What is expected: No pictures belong in the copy. Restate the rest of the data exactly.

Data:
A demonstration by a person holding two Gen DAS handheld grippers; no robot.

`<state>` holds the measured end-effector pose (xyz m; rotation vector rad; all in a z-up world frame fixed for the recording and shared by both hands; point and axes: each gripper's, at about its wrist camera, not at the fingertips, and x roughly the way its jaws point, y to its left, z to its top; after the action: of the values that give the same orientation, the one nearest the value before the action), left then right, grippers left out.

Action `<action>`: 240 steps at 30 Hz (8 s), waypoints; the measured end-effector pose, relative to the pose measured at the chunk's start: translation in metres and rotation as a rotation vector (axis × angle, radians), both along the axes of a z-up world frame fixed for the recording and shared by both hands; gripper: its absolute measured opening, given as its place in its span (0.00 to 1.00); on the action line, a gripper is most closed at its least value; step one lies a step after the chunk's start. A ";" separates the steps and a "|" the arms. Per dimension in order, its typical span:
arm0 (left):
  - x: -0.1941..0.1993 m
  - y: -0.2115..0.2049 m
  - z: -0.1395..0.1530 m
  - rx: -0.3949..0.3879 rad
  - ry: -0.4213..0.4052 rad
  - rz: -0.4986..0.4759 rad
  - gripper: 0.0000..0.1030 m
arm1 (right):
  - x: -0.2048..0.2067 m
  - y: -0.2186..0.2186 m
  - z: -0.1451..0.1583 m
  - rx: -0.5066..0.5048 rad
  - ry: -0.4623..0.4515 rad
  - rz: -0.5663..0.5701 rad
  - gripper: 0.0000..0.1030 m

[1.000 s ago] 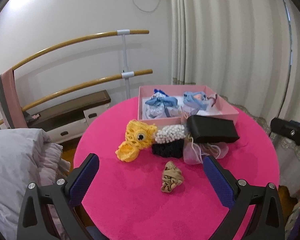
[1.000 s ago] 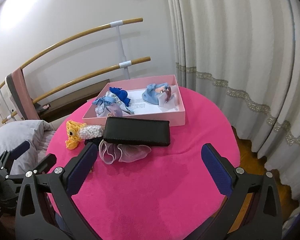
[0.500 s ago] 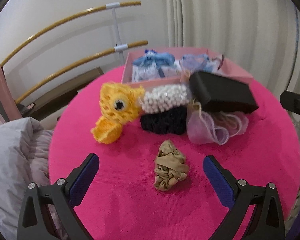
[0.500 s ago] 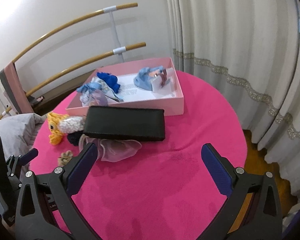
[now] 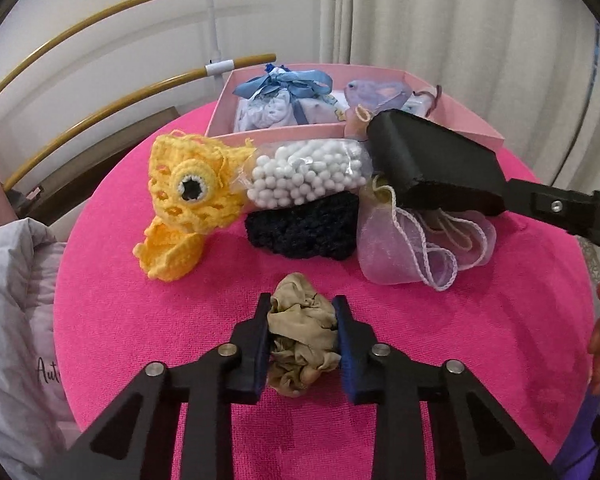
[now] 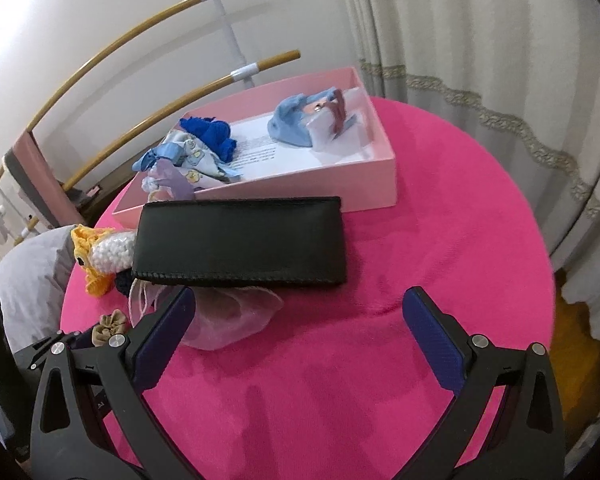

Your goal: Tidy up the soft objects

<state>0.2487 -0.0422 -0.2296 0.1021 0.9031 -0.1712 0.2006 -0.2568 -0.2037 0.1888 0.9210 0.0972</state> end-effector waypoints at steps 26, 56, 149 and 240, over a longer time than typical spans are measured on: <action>-0.018 0.002 0.010 -0.006 -0.003 0.039 0.22 | 0.014 0.021 -0.019 0.050 -0.007 0.296 0.94; -0.027 -0.001 0.021 0.012 -0.022 0.039 0.23 | 0.052 0.043 -0.007 -0.061 -0.031 0.541 0.86; 0.176 -0.056 0.147 -0.029 -0.208 0.010 0.18 | 0.148 -0.007 0.082 0.000 -0.045 0.103 0.52; -0.149 0.046 0.106 0.032 -0.377 0.200 1.00 | -0.114 0.044 0.114 -0.153 -0.307 -0.068 1.00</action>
<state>0.0995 0.0042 -0.1240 0.0701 0.5356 0.0489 0.0863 -0.2129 -0.0893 0.0603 0.6118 -0.0072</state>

Task result:
A demonstration by a person holding two Gen DAS handheld grippers; no robot.

`<state>` holds the measured end-effector pose (xyz m; rotation vector rad; all in a z-up world frame fixed for the recording and shared by both hands; point and axes: each gripper's, at about its wrist camera, not at the fingertips, and x roughly the way its jaws point, y to its left, z to its top; after the action: of the values that give the same orientation, the one nearest the value before the action), left then right, grippers left out.

Action `<action>`: 240 steps at 30 Hz (8 s), waypoints; the measured end-effector pose, relative to the pose measured at the chunk's start: translation in metres and rotation as a rotation vector (axis × angle, radians), both along the axes of a z-up world frame fixed for the recording and shared by both hands; gripper: its absolute measured opening, given as its place in its span (0.00 to 1.00); on the action line, a gripper is most closed at its least value; step one lies a step after the chunk's start. A ";" separates the steps and a "|" the arms. Per dimension in order, its typical span:
arm0 (left):
  - x: -0.1941..0.1993 m
  - y: -0.2115..0.2049 m
  - z: -0.1395..0.1530 m
  - rx: -0.3949..0.3879 rad
  - ry: -0.4213..0.4052 rad
  - rz: -0.4986..0.4759 rad
  - gripper: 0.0000..0.1030 m
arm1 (right):
  - x: -0.2048..0.2067 m
  - y: -0.2186..0.2186 m
  - z: -0.1451..0.1583 m
  - rx: -0.5066..0.5048 rad
  - ry: -0.4623..0.4515 rad
  - rz: -0.5663..0.5701 rad
  - gripper: 0.0000..0.1030 m

[1.000 s ago] 
[1.000 s ago] 
[0.500 s ago] 
[0.500 s ago] 
[now] 
[now] 

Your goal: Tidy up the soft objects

<state>0.2487 -0.0422 -0.2296 0.1021 0.9031 -0.1712 0.2006 -0.2568 -0.2037 0.1888 0.9210 0.0972</state> end-effector waypoints at steps 26, 56, 149 and 240, over a longer time than typical spans are measured on: <action>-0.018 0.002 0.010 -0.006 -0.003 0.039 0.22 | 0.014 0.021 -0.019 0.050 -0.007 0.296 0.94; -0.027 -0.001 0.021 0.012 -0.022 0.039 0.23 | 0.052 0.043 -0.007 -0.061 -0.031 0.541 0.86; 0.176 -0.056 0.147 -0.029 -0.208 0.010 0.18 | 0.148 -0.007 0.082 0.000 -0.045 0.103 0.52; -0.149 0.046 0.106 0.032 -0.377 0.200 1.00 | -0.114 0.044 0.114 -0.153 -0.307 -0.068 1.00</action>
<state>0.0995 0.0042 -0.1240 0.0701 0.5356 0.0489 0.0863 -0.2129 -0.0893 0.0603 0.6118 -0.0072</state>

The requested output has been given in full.